I am sorry you feel that way and thats fine . I haven't asked any member to not buy from Eddie but be more cautious with buying from him. I used his name simply because thats who I bought it from. I didnt question his wanting to do a cash deal but now I really question his reasons. Like i said earlier.Lesson learned as well as I have taken the blame also for not making him do a receipt. Dont stop doing business if you feel comfortable but more make sure of what you are buying from him. thats more of my point with this thread. If you dont agree with it, thats fine as well. Its my choice to not bother going there to fight for a as is product but more of my choice to not do any future business with him. The next trailer I buy will either be new or a used trailer I will go over with a fine tooth comb. I'm more disappointed then angry. I hold myself responsible for not looking at it better as well as doing a cash deal. I still and always will believe that he knew condition of the trailer and it should have never been back on the road. Me being new to owning a baot this size and not that much about trailers bit me in the butt.


----------



## Gnwdad (Oct 14, 2007)

Wirelessly posted

It has been ten years since I've done any business with his company and wouldn't know him from Adam! If he is crooked we need to know and if he has good customer service we need to know. 

I may have missed it but, why won't you go talk to him?

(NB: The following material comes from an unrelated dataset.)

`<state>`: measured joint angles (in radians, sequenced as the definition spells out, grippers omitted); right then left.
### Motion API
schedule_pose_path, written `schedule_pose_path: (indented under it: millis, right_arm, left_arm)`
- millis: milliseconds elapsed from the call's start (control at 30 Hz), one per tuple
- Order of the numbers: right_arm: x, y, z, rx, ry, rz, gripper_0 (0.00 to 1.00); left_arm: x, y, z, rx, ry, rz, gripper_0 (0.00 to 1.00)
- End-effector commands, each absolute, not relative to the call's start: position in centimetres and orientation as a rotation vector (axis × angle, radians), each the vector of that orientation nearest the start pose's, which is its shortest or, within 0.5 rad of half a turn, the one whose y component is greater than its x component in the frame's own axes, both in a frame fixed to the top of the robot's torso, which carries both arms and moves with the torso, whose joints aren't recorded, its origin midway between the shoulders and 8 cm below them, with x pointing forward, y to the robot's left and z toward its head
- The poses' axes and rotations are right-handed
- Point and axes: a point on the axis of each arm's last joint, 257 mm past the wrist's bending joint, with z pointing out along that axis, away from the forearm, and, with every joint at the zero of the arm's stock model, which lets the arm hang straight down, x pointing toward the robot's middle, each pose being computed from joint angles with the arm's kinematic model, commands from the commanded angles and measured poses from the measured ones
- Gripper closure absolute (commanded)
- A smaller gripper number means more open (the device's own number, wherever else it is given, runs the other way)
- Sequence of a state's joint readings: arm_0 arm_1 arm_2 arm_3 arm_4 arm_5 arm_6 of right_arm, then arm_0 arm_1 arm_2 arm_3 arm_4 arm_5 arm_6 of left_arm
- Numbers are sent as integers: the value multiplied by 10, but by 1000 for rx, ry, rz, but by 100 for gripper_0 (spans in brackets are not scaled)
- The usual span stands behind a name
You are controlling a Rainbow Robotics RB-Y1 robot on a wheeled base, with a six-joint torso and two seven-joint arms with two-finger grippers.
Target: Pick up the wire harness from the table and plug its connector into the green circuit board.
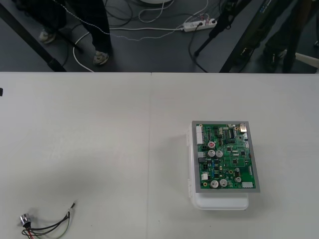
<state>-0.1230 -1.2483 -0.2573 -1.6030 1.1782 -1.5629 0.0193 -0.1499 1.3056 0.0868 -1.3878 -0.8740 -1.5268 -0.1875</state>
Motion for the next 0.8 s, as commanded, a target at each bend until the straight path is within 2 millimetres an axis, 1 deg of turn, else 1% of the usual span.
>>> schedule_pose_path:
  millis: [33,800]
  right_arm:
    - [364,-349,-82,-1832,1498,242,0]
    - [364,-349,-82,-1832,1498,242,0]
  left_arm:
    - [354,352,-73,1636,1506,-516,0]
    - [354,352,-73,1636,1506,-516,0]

I have returned things to all sorts of stores without a receipt, I've also been turned back for not having one. It's worth the try, he may remember the trailer or you.

You have kinda made it sound as if he wouldn't do a receipt, did you request a receipt or did you just go along with him?


----------



## Murphy's Law (Sep 27, 2007)

Gnwdad said:


> Wirelessly posted
> if he has good customer service we need to know.


He has always went above and beyond to make sure I was happy every time I've used him.

Sent from my HTC EVO 4G using Forum Runner


----------



## GrandSlam (Oct 22, 2007)

*Eddie English*

Same here. I have trailered my boat from Alabama to buy new trailers from Mr. English. Hard to beat his price on parts too. 
Talk to him & give him a chance. Let us know how it works out.
As for the "no title" thing, the way I look at it, you are just as much at fault for not demanding one, as Mr. English is for not giving you one.


----------



## Freedom Outlaw (Oct 4, 2007)

Eddie English has been a friend of mine for years. Not only has be built numerous trailers for me, he has done at least three custom fabrication jobs, one of which was an emergency.

I told Eddie about this thread. He is rather curious as to why someone would come on a message board berating him without giving him the courtesy of a phone call. As you probably know, his business number is 623-4353. He told me to give you his cell number, I said, no I do not give out personal cell numbers over the internet. I am making an exception in this case because he is adamant about wanting to hear from you. Eddies cell number is 390-2181. 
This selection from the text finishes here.